Она проходится по расписанию на ближайшую неделю и уточняет, на какие дни раскидать сегодняшние встречи. Вот бы что полегче спросила. Мозговая активность почти что на нуле. Хватило совести сделать секретарше предупредительный звонок и не обосраться перед клиентами окончательно. Понимаю, что при таком загруженном расписании расслабляться нельзя, но мне нужен хотя бы день, чтобы собрать себя по частям.

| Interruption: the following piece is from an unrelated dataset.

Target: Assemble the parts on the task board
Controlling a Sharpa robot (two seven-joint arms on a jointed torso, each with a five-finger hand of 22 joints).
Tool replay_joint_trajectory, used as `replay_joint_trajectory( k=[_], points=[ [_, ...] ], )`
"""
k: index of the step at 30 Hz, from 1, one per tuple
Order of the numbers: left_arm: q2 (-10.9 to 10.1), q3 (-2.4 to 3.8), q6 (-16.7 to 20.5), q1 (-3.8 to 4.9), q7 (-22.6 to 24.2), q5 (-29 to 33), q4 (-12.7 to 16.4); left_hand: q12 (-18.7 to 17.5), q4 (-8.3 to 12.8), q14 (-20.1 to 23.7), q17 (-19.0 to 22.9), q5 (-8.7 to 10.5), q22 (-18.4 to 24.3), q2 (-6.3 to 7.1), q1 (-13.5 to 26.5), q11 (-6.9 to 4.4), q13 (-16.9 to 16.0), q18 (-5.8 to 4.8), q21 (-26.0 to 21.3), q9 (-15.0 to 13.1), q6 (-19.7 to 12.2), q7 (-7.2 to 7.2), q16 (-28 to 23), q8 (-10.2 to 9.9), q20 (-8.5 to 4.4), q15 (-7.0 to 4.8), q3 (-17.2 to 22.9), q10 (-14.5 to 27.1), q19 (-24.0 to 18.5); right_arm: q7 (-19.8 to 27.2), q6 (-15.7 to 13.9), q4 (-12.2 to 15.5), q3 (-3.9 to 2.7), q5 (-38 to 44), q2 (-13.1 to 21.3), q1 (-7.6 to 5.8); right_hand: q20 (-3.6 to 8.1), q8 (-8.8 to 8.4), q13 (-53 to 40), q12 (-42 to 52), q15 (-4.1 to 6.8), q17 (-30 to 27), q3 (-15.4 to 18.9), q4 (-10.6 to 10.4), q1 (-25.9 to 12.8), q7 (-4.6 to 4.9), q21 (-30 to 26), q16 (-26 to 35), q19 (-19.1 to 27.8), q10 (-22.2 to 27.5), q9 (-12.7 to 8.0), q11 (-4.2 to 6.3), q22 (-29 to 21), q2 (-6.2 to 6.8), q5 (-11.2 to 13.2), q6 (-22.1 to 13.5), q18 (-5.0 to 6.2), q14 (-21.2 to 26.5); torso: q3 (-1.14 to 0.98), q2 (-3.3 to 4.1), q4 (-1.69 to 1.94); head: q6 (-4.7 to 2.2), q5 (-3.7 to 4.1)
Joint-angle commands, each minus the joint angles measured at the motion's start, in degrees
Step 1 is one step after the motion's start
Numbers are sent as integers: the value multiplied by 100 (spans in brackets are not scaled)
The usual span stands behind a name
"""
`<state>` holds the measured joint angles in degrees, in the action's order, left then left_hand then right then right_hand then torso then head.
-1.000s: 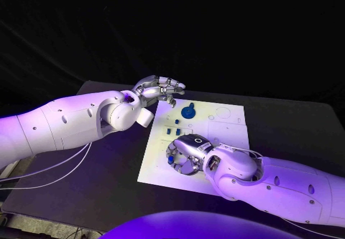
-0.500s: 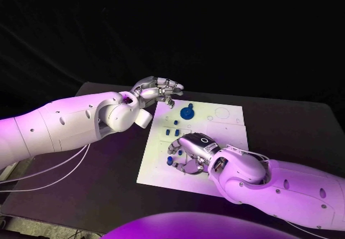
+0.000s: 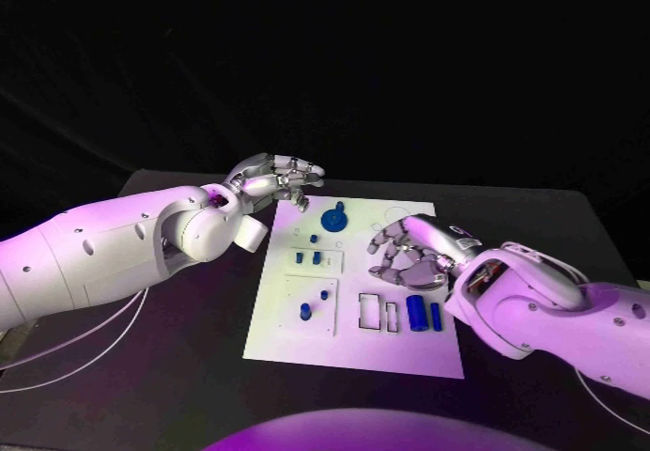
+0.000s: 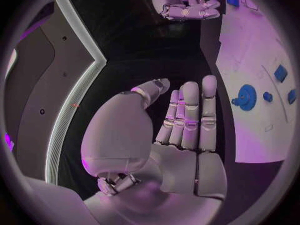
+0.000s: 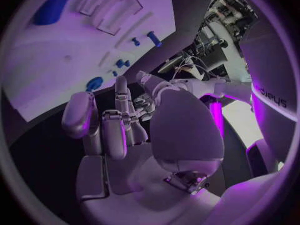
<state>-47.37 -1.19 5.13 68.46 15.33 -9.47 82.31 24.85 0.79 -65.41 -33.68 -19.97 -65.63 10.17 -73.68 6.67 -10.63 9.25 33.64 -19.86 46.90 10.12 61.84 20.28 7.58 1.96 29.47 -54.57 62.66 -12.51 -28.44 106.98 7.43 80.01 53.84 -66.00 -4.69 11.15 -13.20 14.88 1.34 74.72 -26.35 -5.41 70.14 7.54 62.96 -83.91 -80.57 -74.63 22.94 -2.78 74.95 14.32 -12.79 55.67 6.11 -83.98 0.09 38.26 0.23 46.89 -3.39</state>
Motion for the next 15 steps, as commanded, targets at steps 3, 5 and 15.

Не подобает представать перед уважаемыми людьми в виде раскисающего куска дерьма.
— Хорошо, — с замешательством отвечает она. — Вы неважно себя чувствуете?
— Вроде того, — смотрю через горлышко на дно стеклянной бутылки из-под продукта британского происхождения.
К тому же я, кажется, еще не протрезвел.
Не придумал ничего умнее, как взяться за бутылку и нажраться до беспамятства. С «нажраться» проблем не возникло, а вот до беспамятства так и не допился. Всю ночь лил в себя это дрянное пойло, но ничего не чувствовал, будто все улетало в черную дыру. Блуждал по дому, загибаясь под неотрывными взглядами жены и дочки с семейных фотографий. Накрыло лишь под утро. Тошнотой, омерзением к себе, чувством вины перед Варей.
Я для нее больше не существую. Как муж, как отец нашей дочери. Как человек.
Это было неизбежно.
Это заслужено.
Ночью я дозвонился до тестя. Он меня успокоил, сказав, что Варя прилетела в Мурманск. Отвечал сухо и в причины, почему она там одна, не полез. Выяснив, где жена, я стал бронировать билет на самолет, чтобы отправиться за ней. Но, вводя паспортные данные с ошибками, тормознул себя на удивление адекватной мыслью. Зачем я нужен ей там? Теперь, когда одно мое имя отзывается в ней самыми сильными негативными эмоциями. Теперь, когда в моих раскаяниях для нее нет ни грамма значимости. Зачем мучить жену? Хватит. Я достаточно наломал дров. Я должен отстраниться, чтобы дать слезам на ее щеках высохнуть, чтобы не навлечь на себя еще больше ненависти.